Let me first explain that the Prisoner’s Dilemma is a game theory coined to describe why two individuals might not cooperate, even if it appears that it is in their best interest to do so. With social technologies, it is in the best interest of both the company and their audience to collaborate to generate more wealth or awareness. Of course there are risks involved with bolding sharing information online. What business decisions do companies make that are risk-free? Hardly any. Making information ‘open source’ means that your product or details about it are posted for anyone and everyone to access and use. Before you start taking big risks, it is important to understand the objectives behind the use of social technologies. Li and Bernoff came up with 5 objectives that companies can pursue in the groundswell:
Listening: use the groundswell for research and to better understand your customers
Talking: use the groundswell to spread messages about your company, if ready to extend your current digital initiatives
Synergizing: find your most enthusiastic customers, use the groundswell to supercharge the power of their word of mouth
Supporting: set up groundswell tools to help your customers support each other
Embracing: integrate your customers into the way your business works (using their help to design your products)

It is good to be selective about what objectives apply to your company. It is a matter of appropriating them strategically that will help your company reach the top! The objective to embrace is well exemplified with the Toronto-based gold mining company Goldcorp.

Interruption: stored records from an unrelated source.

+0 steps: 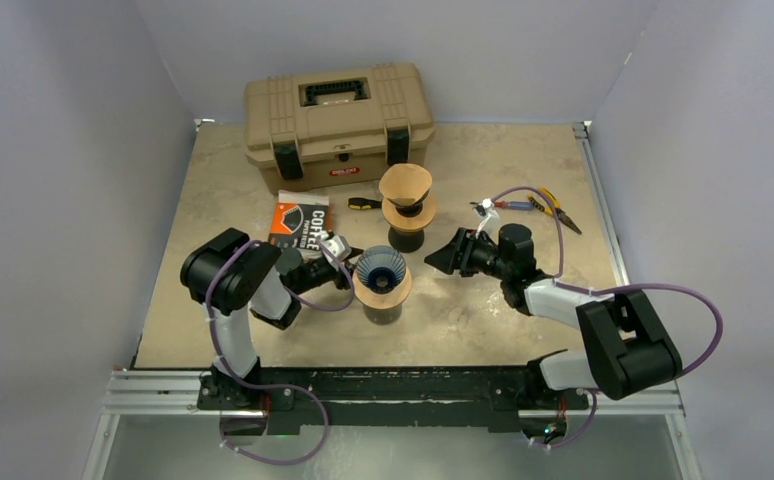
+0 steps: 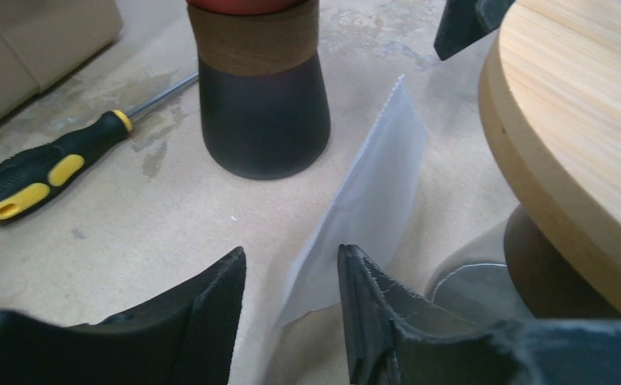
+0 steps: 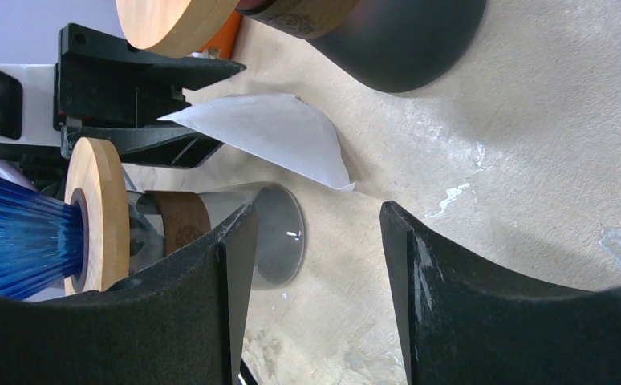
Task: Place the coffee filter in the dripper
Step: Pick up the coffee filter from the center of the board, then place the coffee filter in the coffee dripper.
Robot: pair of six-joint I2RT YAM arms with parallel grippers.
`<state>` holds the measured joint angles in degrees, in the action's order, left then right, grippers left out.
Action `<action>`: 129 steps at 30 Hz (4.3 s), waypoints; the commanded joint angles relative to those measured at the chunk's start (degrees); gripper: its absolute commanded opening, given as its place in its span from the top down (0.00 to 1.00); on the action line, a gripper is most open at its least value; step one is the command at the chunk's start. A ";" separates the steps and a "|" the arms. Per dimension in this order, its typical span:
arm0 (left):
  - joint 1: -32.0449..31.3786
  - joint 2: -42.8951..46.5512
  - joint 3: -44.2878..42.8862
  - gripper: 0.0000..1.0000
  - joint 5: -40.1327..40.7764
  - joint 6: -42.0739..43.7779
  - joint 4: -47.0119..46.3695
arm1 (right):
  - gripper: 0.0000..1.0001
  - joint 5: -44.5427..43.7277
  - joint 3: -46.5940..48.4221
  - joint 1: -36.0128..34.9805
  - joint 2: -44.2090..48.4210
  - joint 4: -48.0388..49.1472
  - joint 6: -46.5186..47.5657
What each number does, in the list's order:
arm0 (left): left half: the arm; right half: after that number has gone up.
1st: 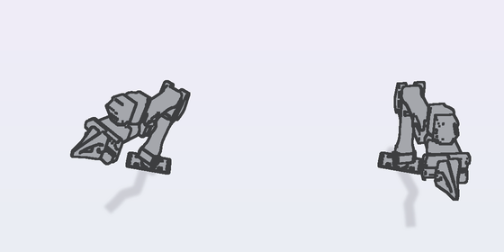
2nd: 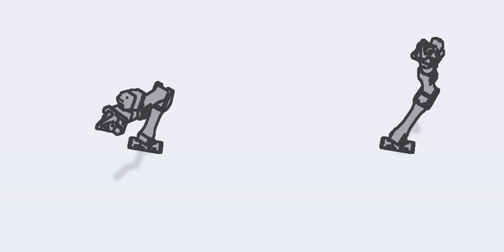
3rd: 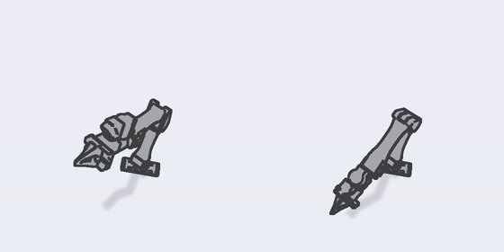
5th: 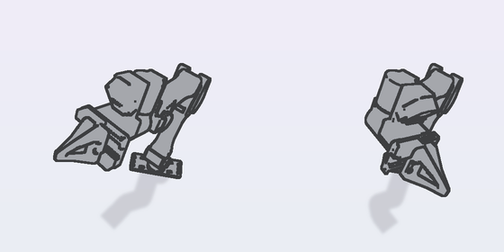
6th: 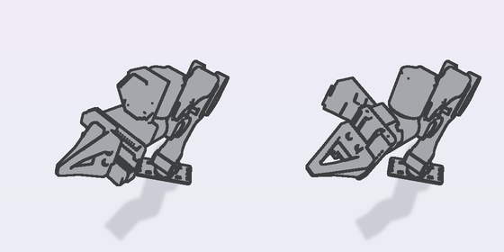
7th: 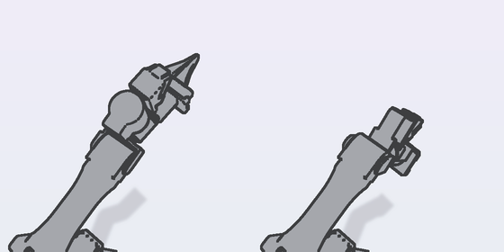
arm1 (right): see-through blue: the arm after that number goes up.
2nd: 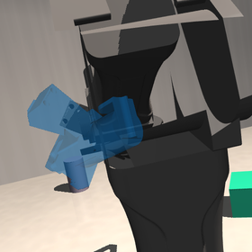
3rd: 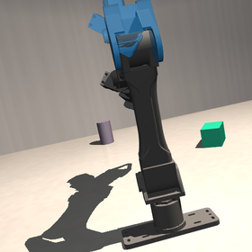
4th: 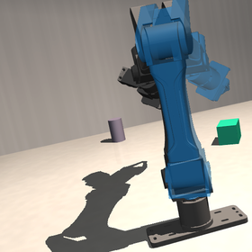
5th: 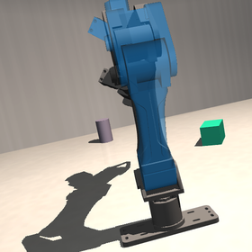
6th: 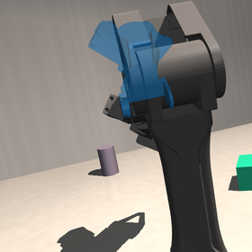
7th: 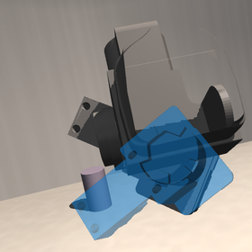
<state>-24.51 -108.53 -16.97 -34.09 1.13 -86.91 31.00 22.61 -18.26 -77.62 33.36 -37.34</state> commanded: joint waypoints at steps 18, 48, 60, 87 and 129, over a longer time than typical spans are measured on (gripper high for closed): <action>-0.27 5.44 4.32 1.00 -0.55 -3.44 -14.98 | 0.39 -0.43 3.25 0.24 2.71 -3.47 2.03; -0.26 72.89 -10.85 1.00 28.39 -29.29 63.41 | 0.01 -3.81 15.65 0.20 31.11 -23.05 3.58; -0.33 61.33 -21.61 1.00 7.40 -60.08 47.24 | 0.02 9.12 12.56 -0.21 31.83 -3.20 -9.15; -5.40 57.18 -18.04 1.00 5.35 -77.31 26.62 | 0.21 4.68 24.13 -13.37 13.19 24.67 -23.17; -8.23 60.30 -21.96 0.05 17.30 -46.76 61.95 | 1.00 -2.78 37.63 -16.10 16.60 -16.45 -1.20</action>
<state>-32.67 -50.06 -34.13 -20.62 -54.46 -34.20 30.33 55.42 -34.13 -61.39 27.88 -44.42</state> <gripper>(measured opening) 0.949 0.005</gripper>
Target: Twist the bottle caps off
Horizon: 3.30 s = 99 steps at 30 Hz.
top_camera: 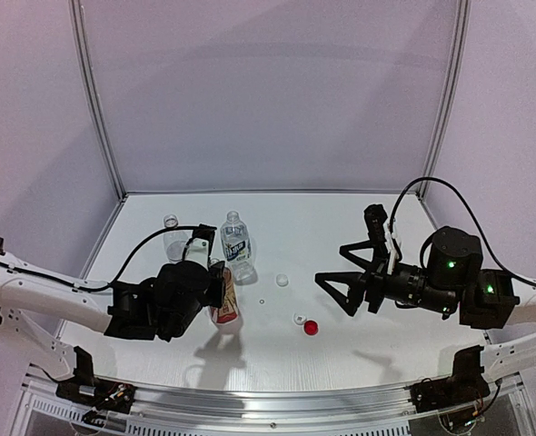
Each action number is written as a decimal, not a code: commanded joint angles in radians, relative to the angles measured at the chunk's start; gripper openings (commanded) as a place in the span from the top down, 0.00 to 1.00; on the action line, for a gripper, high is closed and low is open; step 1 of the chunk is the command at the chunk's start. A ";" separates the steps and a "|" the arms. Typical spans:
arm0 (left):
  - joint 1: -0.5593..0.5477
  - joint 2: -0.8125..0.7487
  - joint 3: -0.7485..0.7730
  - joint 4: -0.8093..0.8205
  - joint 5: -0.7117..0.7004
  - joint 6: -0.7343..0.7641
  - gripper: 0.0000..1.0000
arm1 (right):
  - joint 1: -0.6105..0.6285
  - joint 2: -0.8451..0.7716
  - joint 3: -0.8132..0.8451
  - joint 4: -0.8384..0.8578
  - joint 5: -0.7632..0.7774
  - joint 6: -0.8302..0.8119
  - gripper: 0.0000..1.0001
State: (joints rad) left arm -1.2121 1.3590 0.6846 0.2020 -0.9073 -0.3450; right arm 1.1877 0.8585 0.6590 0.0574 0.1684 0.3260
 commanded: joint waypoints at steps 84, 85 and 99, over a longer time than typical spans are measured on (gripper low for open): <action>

Goldcorp had come to a halt with a staggering amount of debt, exceedingly high costs of production and a bad gold economy. Goldcorp’s in-house geologists concluded that their fifty-year old mine in Red Lake, Ontario was out of gold and that it was time to terminate all operations. CEO Rob McEwen did something unheard of in their industry: He published his geological data on the Web for all to see and challenged the world to do the prospecting.The "Goldcorp Challenge" made a total of $575,000 in prize money available to participants who submitted the best methods and estimates.”
The Internet became a home to Goldcorp’s 400 megabytes of information on their 55,000 acre property. Their challenge integrated some 1,000 participants from 50 countries who got busy with Goldcorp’s data. It wasn’t long before submissions from all over the world were shared with the Goldcorp headquarters. It was like Christmas when Goldcorp began receiving copious amounts valuable information. McEwen said “We had applied math, advanced physics, intelligent systems, computer graphics, and organic solutions to inorganic problems. There were capabilities I had never seen before in the industry. When I saw the computer graphics, I almost fell out of my chair." Since the challenge, participants identified 110 targets and 8 million ounces of gold have been mined (worth $3 billion). WOW. It saved their company. Li and Bernoff also state, "people connect with other people and draw power from other people, especially the crowds. Internet allows people to draw strength from each other." Their objective was to embrace and they did this successfully! 
The application of the Web 2.0 theory of collaboration is not always possible with every company but it is important to identify your objective before pursuing the collaborative action of the masses online. Li and Bernoff's identifying objectives can be one  If you are a marketer for your company, be open to connecting, interacting and collaborating with your audience members online. You never know when you may need the power of the masses!